**Work to be completed:**
Print the lines that run from the line with "Spot the red gift" to the line with "Spot the hand-held left gripper left", keeping both end lines, exactly as they appear in the entries below, and nothing else.

*** Opening Material provided ***

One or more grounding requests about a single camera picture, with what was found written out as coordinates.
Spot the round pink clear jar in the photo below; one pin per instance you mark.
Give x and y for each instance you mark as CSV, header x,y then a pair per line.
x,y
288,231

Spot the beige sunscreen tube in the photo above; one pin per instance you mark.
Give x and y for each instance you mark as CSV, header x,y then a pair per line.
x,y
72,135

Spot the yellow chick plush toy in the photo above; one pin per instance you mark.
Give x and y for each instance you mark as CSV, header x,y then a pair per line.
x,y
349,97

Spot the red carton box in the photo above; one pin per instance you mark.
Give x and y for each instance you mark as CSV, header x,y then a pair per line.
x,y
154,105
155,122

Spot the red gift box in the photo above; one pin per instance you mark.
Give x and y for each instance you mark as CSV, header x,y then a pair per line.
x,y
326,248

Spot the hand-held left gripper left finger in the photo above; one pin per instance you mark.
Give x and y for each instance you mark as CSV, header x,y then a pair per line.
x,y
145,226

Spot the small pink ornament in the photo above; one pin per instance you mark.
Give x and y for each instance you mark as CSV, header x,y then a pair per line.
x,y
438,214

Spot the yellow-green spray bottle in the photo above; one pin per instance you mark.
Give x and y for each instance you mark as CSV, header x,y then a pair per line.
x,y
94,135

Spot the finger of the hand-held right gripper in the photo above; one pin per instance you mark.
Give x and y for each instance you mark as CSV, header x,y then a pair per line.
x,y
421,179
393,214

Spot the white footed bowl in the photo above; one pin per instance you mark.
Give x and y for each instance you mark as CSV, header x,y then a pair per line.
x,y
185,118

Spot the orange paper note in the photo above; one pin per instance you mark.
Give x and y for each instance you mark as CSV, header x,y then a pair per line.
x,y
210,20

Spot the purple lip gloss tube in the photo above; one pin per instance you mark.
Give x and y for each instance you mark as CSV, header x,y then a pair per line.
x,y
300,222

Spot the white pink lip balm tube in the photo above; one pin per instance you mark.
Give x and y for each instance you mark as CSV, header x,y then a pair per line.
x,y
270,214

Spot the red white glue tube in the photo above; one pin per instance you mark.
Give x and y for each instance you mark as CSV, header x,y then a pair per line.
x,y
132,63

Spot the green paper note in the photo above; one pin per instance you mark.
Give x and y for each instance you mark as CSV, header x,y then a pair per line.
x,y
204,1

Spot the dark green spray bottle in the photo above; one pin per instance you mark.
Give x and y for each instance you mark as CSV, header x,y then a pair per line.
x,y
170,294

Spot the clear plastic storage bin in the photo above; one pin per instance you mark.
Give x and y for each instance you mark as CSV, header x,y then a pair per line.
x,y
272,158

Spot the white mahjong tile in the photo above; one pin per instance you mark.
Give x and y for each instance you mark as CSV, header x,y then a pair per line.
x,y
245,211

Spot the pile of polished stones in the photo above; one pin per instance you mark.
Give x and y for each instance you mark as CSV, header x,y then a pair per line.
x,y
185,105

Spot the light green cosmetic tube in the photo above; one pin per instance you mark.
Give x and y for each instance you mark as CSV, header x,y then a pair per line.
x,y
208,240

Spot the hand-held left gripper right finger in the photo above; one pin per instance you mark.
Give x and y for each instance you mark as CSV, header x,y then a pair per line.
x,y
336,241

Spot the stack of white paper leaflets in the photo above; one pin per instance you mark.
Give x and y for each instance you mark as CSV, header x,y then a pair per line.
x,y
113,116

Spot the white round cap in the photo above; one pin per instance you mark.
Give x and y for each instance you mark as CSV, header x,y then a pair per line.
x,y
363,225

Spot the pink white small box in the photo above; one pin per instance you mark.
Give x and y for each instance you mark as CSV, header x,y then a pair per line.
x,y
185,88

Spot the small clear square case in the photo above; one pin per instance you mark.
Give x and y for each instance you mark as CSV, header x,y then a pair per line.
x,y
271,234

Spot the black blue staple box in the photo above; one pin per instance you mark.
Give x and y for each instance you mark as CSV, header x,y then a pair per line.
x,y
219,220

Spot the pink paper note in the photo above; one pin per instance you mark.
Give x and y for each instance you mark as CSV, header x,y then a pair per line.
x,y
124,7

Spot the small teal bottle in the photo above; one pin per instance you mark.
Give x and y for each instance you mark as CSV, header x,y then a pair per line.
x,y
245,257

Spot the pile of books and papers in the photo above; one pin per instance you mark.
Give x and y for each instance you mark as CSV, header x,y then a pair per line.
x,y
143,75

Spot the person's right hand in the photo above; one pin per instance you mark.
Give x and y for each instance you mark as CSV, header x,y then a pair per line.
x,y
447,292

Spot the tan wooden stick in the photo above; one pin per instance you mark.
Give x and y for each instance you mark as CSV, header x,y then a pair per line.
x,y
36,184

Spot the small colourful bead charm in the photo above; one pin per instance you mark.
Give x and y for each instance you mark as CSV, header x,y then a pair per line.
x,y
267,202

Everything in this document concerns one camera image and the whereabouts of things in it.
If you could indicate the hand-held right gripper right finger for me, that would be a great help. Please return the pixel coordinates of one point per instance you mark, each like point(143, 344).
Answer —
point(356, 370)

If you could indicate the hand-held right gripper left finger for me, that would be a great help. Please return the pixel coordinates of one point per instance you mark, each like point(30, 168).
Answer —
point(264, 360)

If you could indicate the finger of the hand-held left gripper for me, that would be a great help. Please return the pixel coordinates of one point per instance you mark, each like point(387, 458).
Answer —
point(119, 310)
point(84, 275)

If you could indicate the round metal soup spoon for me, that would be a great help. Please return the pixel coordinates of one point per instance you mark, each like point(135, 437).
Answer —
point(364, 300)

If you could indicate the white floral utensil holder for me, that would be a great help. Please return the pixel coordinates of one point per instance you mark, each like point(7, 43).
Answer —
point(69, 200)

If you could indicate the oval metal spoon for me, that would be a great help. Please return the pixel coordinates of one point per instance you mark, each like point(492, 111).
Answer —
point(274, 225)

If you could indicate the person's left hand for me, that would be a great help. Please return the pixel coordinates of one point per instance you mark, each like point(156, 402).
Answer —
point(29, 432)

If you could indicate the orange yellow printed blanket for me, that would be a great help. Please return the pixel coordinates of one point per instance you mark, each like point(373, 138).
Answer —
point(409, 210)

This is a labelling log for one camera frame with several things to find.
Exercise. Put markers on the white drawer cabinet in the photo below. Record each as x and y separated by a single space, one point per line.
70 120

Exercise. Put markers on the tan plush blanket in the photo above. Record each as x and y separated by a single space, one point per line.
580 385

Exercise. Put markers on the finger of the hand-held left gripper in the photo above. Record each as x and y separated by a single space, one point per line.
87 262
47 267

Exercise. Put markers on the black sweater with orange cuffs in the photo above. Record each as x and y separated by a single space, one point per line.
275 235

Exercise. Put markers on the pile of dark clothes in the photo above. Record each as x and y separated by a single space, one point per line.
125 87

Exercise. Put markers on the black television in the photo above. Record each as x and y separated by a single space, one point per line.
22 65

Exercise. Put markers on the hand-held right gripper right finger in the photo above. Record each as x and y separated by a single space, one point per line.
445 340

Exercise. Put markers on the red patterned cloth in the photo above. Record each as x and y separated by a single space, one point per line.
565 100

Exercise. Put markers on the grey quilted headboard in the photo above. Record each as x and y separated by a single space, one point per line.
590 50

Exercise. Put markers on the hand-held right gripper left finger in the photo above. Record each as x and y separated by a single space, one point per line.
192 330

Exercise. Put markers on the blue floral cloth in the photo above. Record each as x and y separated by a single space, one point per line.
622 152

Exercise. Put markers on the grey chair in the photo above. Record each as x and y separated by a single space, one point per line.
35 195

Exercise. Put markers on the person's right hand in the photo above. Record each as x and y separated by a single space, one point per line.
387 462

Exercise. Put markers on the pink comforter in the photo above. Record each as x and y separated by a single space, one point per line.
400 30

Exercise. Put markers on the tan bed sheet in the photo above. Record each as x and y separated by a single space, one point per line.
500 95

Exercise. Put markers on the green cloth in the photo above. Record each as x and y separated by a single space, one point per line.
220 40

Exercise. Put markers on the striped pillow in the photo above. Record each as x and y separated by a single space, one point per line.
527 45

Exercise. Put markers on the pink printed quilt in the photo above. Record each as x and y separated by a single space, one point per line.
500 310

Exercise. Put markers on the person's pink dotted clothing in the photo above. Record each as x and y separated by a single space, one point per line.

*** Closing Material provided ***

**Answer to the problem:**
Spot the red gift box in the photo above; one pin per instance you mark.
Give x and y for each instance you mark as CSV, header x,y then a pair per line.
x,y
326,248

Spot the hand-held left gripper left finger in the photo above; one pin per instance you mark.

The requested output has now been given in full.